2018 01 10 3 30 31 2 23 25 7 52 53 ....
2018 01 20 ....
2018 02 10 ....
2018 02 20 ....
and I need this format
year month id1 id2 val val1 val2
2018 01 01 10 3 30 31
2018 02 01 10 2 23 25
2018 03 01 10 7 52 53
..........
As you can see, I have 3 values for each month, and I only add one column assigned to the month with 3 columns for the values. If it were only one column, I think I could use stack
.
I wouldn't have any problem renaming the month columns to 01 01-1 01-2
(for january) or something like that to make it easier.
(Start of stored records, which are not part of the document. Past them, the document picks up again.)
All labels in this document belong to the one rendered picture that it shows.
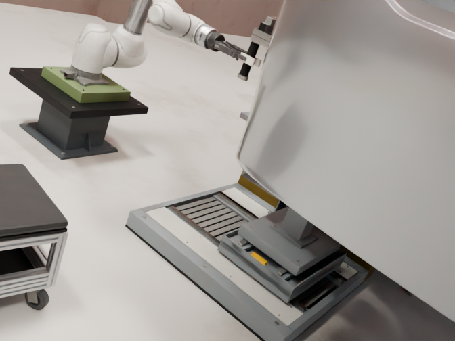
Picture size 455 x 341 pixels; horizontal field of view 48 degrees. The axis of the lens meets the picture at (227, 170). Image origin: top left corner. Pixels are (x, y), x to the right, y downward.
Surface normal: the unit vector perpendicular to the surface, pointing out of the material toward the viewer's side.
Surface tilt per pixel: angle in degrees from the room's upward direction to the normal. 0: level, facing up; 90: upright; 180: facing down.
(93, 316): 0
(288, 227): 90
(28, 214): 0
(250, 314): 90
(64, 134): 90
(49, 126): 90
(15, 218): 0
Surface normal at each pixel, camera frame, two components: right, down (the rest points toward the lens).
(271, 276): -0.58, 0.13
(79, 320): 0.33, -0.86
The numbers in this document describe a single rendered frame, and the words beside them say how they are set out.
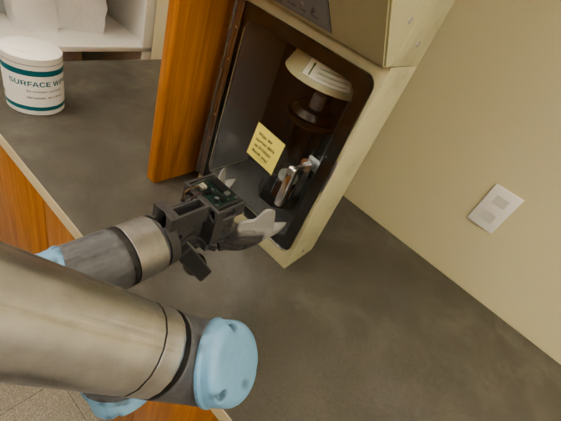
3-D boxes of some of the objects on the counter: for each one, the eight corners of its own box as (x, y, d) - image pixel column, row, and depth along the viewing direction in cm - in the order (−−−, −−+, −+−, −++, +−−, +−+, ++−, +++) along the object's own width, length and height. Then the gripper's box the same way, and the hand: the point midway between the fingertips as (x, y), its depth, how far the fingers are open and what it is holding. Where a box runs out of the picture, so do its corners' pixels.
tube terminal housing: (260, 163, 110) (386, -187, 63) (340, 230, 98) (568, -137, 52) (194, 185, 92) (305, -282, 45) (285, 269, 80) (556, -237, 34)
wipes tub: (51, 89, 102) (47, 35, 93) (74, 113, 97) (73, 58, 88) (-3, 93, 93) (-13, 33, 83) (19, 119, 88) (11, 59, 79)
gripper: (206, 261, 39) (310, 204, 54) (119, 171, 45) (235, 141, 60) (193, 305, 44) (291, 242, 59) (116, 219, 51) (223, 181, 65)
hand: (256, 205), depth 61 cm, fingers open, 11 cm apart
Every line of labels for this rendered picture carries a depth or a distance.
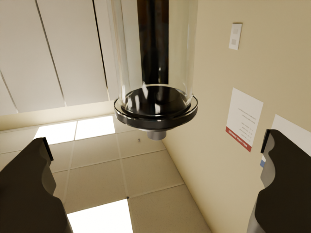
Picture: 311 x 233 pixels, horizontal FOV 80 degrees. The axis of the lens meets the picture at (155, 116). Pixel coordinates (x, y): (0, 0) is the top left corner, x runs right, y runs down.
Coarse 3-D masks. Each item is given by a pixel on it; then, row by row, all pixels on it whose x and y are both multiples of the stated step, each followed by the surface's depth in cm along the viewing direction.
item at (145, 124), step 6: (192, 114) 22; (120, 120) 22; (126, 120) 21; (132, 120) 20; (174, 120) 20; (180, 120) 20; (186, 120) 21; (138, 126) 20; (144, 126) 20; (150, 126) 20; (156, 126) 20; (162, 126) 20; (168, 126) 20
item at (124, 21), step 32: (128, 0) 16; (160, 0) 15; (192, 0) 17; (128, 32) 17; (160, 32) 16; (192, 32) 18; (128, 64) 18; (160, 64) 18; (192, 64) 20; (128, 96) 20; (160, 96) 19; (192, 96) 25; (160, 128) 20
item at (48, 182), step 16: (32, 144) 10; (48, 144) 12; (16, 160) 9; (32, 160) 9; (48, 160) 11; (0, 176) 8; (16, 176) 8; (32, 176) 8; (48, 176) 9; (0, 192) 7; (16, 192) 7; (32, 192) 7; (48, 192) 8; (0, 208) 7; (16, 208) 7; (32, 208) 7; (48, 208) 7; (0, 224) 6; (16, 224) 6; (32, 224) 6; (48, 224) 6; (64, 224) 6
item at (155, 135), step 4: (136, 128) 23; (172, 128) 23; (148, 132) 26; (152, 132) 25; (156, 132) 25; (160, 132) 25; (164, 132) 26; (148, 136) 26; (152, 136) 26; (156, 136) 25; (160, 136) 26; (164, 136) 26; (156, 140) 26
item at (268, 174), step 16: (272, 144) 10; (288, 144) 9; (272, 160) 8; (288, 160) 8; (304, 160) 8; (272, 176) 8; (288, 176) 8; (304, 176) 8; (272, 192) 7; (288, 192) 7; (304, 192) 7; (256, 208) 6; (272, 208) 6; (288, 208) 6; (304, 208) 6; (256, 224) 6; (272, 224) 6; (288, 224) 6; (304, 224) 6
I'm also thinking on separating the info on 3 different DataFrames to stack
them separately and then merge
the results, or should I melt
it?
Any ideas for achieving this easily?
Upvotes: 1
Views: 2259
Reputation: 732
So I renamed the header columns this way
01 01 01 02 02 02 03 03 03 ...
year id1 id2 val val1 val2 val val1 val2 val val1 val2 ....
2018 01 10 3 30 31 2 23 25 7 52 53 ....
2018 01 20 ....
2018 02 10 ....
2018 02 20 ....
on a file, and opened it this way
df = pd.read_csv('my_file.csv',header=[0, 1], index_col=[0,1,2], skipinitialspace=True, tupleize_cols=True)
df.columns = pd.MultiIndex.from_tuples(df.columns)
then, I actually only needed to stack
it on level 0
df = df.stack(level=0)
and add the titles
df.index.names = ['year','id1','id2','month']
df = df.reset_index()
Upvotes: 0
Reputation: 323266
using reshape
and stack
pd.DataFrame(df.set_index(['year','id1','id2']).values.reshape(4,3,3).tolist(),
index=df.set_index(['year','id1','id2']).index,
columns=[1,2,3])\
.stack().apply(pd.Series).reset_index().rename(columns={'level_3':'month'})
Out[261]:
year id1 id2 month 0 1 2
0 2018 1 10 1 3 30 31
1 2018 1 10 2 2 23 25
2 2018 1 10 3 7 52 53
3 2018 1 20 1 3 30 31
4 2018 1 20 2 2 23 25
5 2018 1 20 3 7 52 53
6 2018 2 10 1 3 30 31
7 2018 2 10 2 2 23 25
8 2018 2 10 3 7 52 53
9 2018 2 20 1 3 30 31
10 2018 2 20 2 2 23 25
11 2018 2 20 3 7 52 53
Upvotes: 1